Le sort de la zone euro n’est plus entre ses mains

le 27/10/2011 L'AGEFI Quotidien / Edition de 7H

La capacité de l’EFSF serait multipliée par «quatre ou cinq», portant ainsi sa puissance de feu à environ 1.000 milliards d'euros, selon Nicolas Sarkozy

L’Allemagne a dû faire un compromis pour que les créanciers privés acceptent une décote de 50% sur les obligations d’Etat grecques et libérer 130 milliards d'euros supplémentaires de la part de la Troïka. «La soutenabilité de la dette grecque ne peut être établie qu’avec une participation substantielle du secteur privé» a indiqué Angela Merkel. La chancelière et le président français ont indiqué tôt ce matin que la capacité de l’EFSF serait multipliée par «quatre ou cinq», portant ainsi sa puissance de feu à environ 1.000 milliards d'euros, contre un encours obligataires de 2.000 pour les GIPSI (Grèce, Irlande, Portugal, Espagne, Italie) selon les estimations de Natixis.

Si les détails restent encore relativement flous, des sources officielles citées par le Financial Times indiquent que 30 milliards d’euros sur la tranche supplémentaire de 130 milliards accordée à la Grèce dans le cadre de l’accord seraient affectés à une garantie apportée aux futurs swaps obligataires. Dans le cadre des accords du 21 juillet, 35 milliards devaient servir de «réhausseur de crédit» afin de garantir les obligations «AAA» qui seraient échangées contre les obligations actuelles.

L'effet de levier sera obtenu via un double mécanisme. Il s'agira d'une part d'assurer partiellement les dettes souveraines émises par des pays en difficulté et, d'autre part, de créer un nouveau «véhicule spécial» (SPV) adossé à l’EFSF ainsi qu’au FMI et auquel participeront des investisseurs internationaux, comme la Chine ou d'autres grands pays émergents. Nicolas Sarkozy doit d’ailleurs s'entretenir dès aujourd’hui au téléphone avec son homologue chinois Hu Jintao au sujet d'une possible participation de Pékin à la création de ce fonds.

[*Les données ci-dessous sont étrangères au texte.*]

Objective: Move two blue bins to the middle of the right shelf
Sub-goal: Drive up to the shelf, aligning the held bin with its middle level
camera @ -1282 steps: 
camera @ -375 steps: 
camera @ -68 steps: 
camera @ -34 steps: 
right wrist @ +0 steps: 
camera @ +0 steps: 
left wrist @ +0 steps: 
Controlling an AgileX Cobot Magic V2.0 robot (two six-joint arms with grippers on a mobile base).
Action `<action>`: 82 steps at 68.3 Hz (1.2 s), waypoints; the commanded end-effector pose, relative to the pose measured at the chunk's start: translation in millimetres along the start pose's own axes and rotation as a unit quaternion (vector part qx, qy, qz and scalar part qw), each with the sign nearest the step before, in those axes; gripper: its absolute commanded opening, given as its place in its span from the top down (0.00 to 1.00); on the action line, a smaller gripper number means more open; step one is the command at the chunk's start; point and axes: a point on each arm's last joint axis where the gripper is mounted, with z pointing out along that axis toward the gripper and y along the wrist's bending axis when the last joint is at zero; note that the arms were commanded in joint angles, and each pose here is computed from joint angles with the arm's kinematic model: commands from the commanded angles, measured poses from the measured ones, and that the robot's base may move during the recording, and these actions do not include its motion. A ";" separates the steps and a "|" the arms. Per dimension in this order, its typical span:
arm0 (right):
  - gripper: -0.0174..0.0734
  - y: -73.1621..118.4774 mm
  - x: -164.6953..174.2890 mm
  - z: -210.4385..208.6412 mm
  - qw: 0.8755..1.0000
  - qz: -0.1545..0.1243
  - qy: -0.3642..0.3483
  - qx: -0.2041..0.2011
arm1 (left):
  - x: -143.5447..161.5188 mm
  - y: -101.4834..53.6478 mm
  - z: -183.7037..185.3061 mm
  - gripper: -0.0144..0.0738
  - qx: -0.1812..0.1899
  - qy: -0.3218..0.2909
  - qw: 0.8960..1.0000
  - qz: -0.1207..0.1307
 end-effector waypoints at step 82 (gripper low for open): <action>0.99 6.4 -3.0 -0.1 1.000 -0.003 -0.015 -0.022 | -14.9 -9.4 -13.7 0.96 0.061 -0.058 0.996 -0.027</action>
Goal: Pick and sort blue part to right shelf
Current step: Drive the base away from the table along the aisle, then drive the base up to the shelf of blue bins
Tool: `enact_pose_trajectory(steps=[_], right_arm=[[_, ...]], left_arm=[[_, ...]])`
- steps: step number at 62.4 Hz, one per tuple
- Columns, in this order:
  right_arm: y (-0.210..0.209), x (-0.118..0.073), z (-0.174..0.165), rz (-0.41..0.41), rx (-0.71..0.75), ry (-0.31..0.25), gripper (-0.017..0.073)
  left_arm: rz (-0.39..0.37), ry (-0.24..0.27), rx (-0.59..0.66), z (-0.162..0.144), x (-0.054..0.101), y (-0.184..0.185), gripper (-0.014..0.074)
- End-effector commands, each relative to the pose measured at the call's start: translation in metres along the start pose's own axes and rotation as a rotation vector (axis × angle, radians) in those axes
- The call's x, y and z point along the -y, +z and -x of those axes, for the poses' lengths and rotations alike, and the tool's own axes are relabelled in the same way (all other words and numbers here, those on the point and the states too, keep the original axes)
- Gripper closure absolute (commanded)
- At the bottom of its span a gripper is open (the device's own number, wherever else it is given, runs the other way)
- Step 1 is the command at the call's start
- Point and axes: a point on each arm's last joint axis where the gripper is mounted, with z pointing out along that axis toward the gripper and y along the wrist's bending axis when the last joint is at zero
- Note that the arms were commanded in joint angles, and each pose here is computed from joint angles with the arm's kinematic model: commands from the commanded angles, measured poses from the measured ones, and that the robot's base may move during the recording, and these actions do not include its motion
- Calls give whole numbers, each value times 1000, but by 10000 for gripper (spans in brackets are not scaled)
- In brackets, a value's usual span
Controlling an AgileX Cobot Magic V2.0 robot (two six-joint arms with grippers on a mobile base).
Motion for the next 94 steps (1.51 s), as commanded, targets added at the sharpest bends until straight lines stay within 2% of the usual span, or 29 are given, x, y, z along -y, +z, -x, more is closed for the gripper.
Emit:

À Pékin, le porte-parole du ministère des affaires étrangères, Jiang Yu a déclaré hier que la Chine avait une «attitude ouverte» et allait «discuter avec les Européens des multiples manières de coopérer». «On ne connaît pas encore le montant exact de cet engagement chinois», analyse Bei Xu, économiste chez Natixis, mais la visite prévue aujourd’hui à Pékin du directeur du de l’EFSF, l’Allemand Klaus Regling, avec les autorités financières devraient permettre de le fixer. Mais Pékin pourrait bien fixer ses conditions. Le Brésil a lui écarté l'idée d'acheter de la dette européenne et insisté sur le fait que toute aide passerait par le FMI.